The Milford Planning Board on June 17 granted conditional site‑plan approval for a proposed three‑story, 28‑unit multifamily building at 30 Mill Street, subject to several conditions including formal owner signatures on the final plans, preservation of the rear Residence A parcel as permanent open space, a sidewalk modification to allow additional on‑site snow storage, and satisfactory resolution of staff and department comments.
Sam Ingram of Meridian Land Services, the applicant’s agent, described the proposal as "a 28 unit multifamily building" and walked the board through the plan set, noting stormwater basins, a proposed Mill Street realignment to improve sight lines and safety, landscaping, lighting, and amenity space including a small fenced dog‑play area and a gazebo placeholder.
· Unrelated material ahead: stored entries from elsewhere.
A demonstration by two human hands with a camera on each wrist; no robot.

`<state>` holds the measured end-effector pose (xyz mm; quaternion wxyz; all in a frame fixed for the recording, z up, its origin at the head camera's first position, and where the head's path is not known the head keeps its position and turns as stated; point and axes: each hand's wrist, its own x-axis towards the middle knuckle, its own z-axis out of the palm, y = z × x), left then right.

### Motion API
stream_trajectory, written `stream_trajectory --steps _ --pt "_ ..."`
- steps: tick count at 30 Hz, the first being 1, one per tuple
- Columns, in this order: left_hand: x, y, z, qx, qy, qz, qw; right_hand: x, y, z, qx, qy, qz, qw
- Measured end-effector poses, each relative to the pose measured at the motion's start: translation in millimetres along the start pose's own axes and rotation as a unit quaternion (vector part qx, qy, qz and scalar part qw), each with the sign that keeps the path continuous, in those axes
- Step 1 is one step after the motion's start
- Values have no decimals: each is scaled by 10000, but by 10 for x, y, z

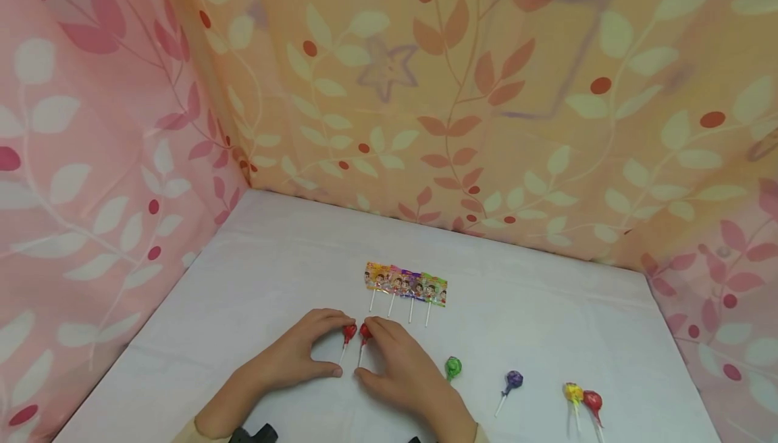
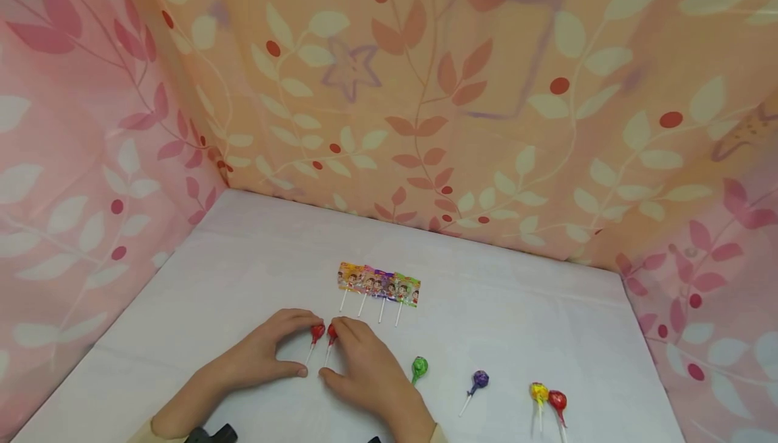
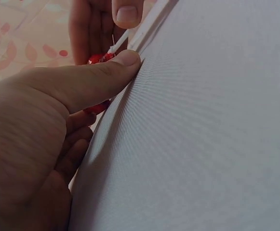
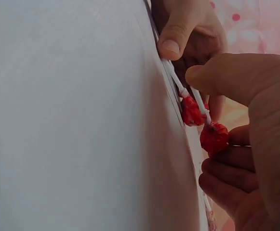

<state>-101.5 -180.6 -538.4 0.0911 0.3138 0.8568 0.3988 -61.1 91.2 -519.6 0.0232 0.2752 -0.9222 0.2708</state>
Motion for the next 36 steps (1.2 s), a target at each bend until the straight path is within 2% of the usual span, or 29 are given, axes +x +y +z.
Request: stream_trajectory --steps 9,17,28,36 --pt "-5 -20 8 86 93 225 9997 30 10 106 -226 154 -207 9994" --pt "3 -3 12 -20 36 76 10000 29 25 140 -229 85 5 9997" --pt "1 -39 32 4 48 70 10000 19 26 132 66 -51 183 9998" --pt "-6 -36 31 61 96 102 9999 1 25 108 318 -1 232 9992"
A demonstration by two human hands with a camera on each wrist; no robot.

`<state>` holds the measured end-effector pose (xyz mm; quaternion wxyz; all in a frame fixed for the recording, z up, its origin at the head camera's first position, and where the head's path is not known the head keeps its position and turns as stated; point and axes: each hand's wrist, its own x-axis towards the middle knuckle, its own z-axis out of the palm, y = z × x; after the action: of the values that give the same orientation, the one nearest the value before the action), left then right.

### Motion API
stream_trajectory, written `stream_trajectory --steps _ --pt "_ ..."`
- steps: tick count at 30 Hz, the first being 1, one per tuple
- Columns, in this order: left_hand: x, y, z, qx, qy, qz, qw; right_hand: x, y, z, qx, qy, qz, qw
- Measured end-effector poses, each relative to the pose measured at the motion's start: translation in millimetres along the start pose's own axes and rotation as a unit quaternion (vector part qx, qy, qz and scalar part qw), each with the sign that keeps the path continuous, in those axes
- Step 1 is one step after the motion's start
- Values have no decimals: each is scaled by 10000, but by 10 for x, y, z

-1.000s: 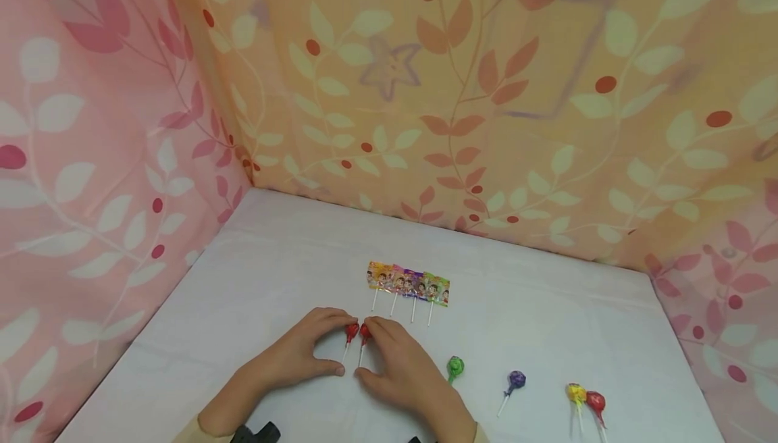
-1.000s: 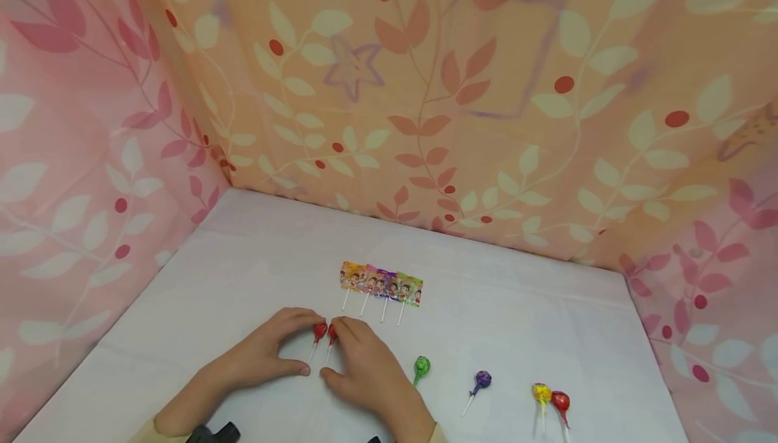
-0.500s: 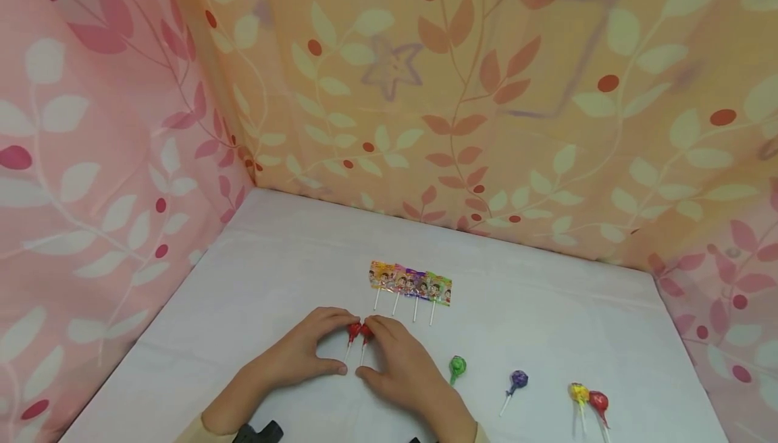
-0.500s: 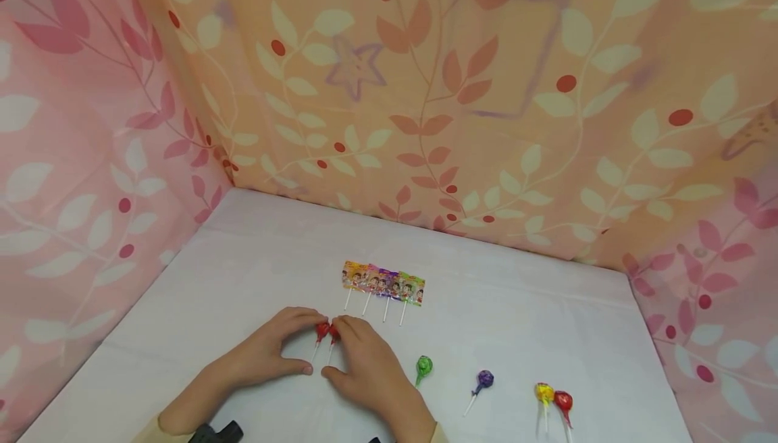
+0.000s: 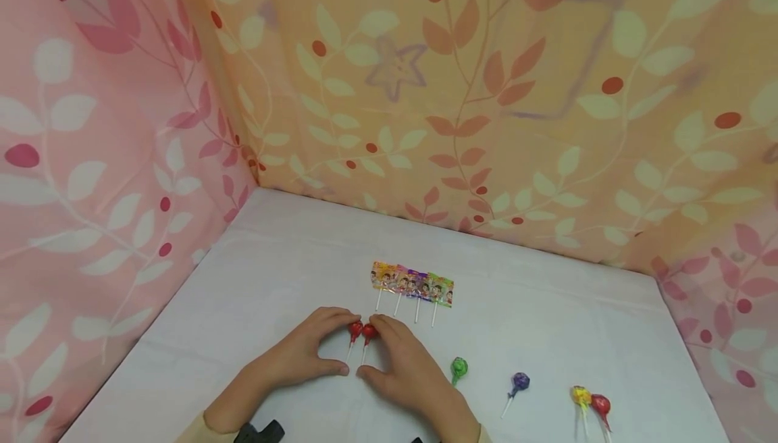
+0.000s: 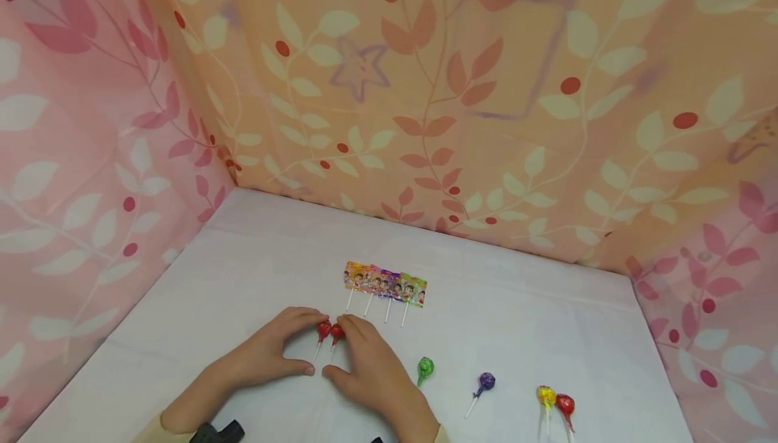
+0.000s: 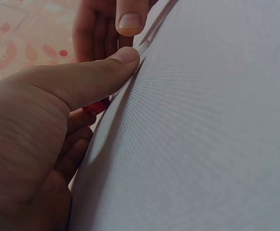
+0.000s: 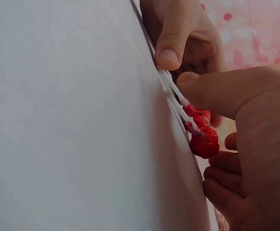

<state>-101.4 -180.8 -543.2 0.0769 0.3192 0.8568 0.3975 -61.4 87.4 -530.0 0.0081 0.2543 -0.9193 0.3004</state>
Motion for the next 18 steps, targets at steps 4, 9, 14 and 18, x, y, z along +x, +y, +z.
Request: stream_trajectory --steps 4,9,14,18 --pt "2 0 2 23 0 -28 10000 -27 -2 -49 -51 62 -3 10000" --pt "4 15 -6 -22 -86 -176 9998 -75 -28 -120 -137 199 -135 9996" --pt "2 28 -4 20 -29 -100 9999 -128 -58 -171 -259 200 -240 9992" --pt "1 29 -3 70 31 -33 10000 -179 -56 -204 -395 235 -210 9987"
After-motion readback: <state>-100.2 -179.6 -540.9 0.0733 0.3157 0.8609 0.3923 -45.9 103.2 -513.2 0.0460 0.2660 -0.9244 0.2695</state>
Why it mattered: the project sits at the interface of commercial zoning along Mill Street and a larger residential parcel to the rear. The applicant obtained a zoning‑board variance earlier in the process; the Zoning Board of Adjustment limited the project to 28 units to avoid additional height and density impacts, ZBA member Mike Thornton told the meeting: "The reason the ZBA restricted to 28 units was to avoid the extra height and density."
Board discussion focused on stormwater management, culvert maintenance, roadway safety, building massing and aesthetics, snow storage and plowing practicality, parking and traffic, and coordination with town departments. Several abutters raised public‑comment concerns. Jeff Damon, who said he lives at 45 Cottage Street and identified himself as an abutter, said his basement sump pump had been running repeatedly while the culvert under Mill Street was clogged: "My sump pump is running, like, nonstop… That very day that that water was able to go through that culvert, it stopped and the pressure was relieved."
Officials and consultants said the site design adds stormwater treatment where none exists today. The engineering team described ponded systems intended to infiltrate runoff on site and noted the town’s stormwater review and permits would require runoff rates that do not exceed current conditions.
Public‑safety and utilities checks remained outstanding: town staff had submitted memos from the conservation commission, town engineer, fire department and utilities on June 4 and staff said they would work with the applicant to resolve a set of mostly technical comments. Utilities director Jim Poliot (comment noted in the staff packet) requested additional engineering review for water/sewer connections and millings along the Mill Street frontage.
Board actions recorded in the meeting included: a motion accepting the application with a requirement that signed plans be provided within the next 36 hours; a motion that there was no potential regional impact; and a final conditional approval motion that included four conditions: (1) remove the proposed west‑side sidewalk or make it flush to grade to provide more on‑site snow storage; (2) designate the remaining Residence A parcel (the rear, forested/wetland area) as permanent open space; (3) final plan set to be signed by the landowner; and (4) satisfy the town staff memoranda (town engineer, fire, utilities, conservation). The conditional approval motion passed with board members voting aye.
The board also discussed where to show binding language (variance reference and open‑space restriction) on the final plan set and recommended including deed restrictions or conservation language to ensure the rear parcel remains reserved from further development.
What to watch: the applicant must submit signed final plans and respond to outstanding department comments. The board noted stormwater and fire‑access details—turning‑radius and hydrant locations—will require verification before administrative signoff.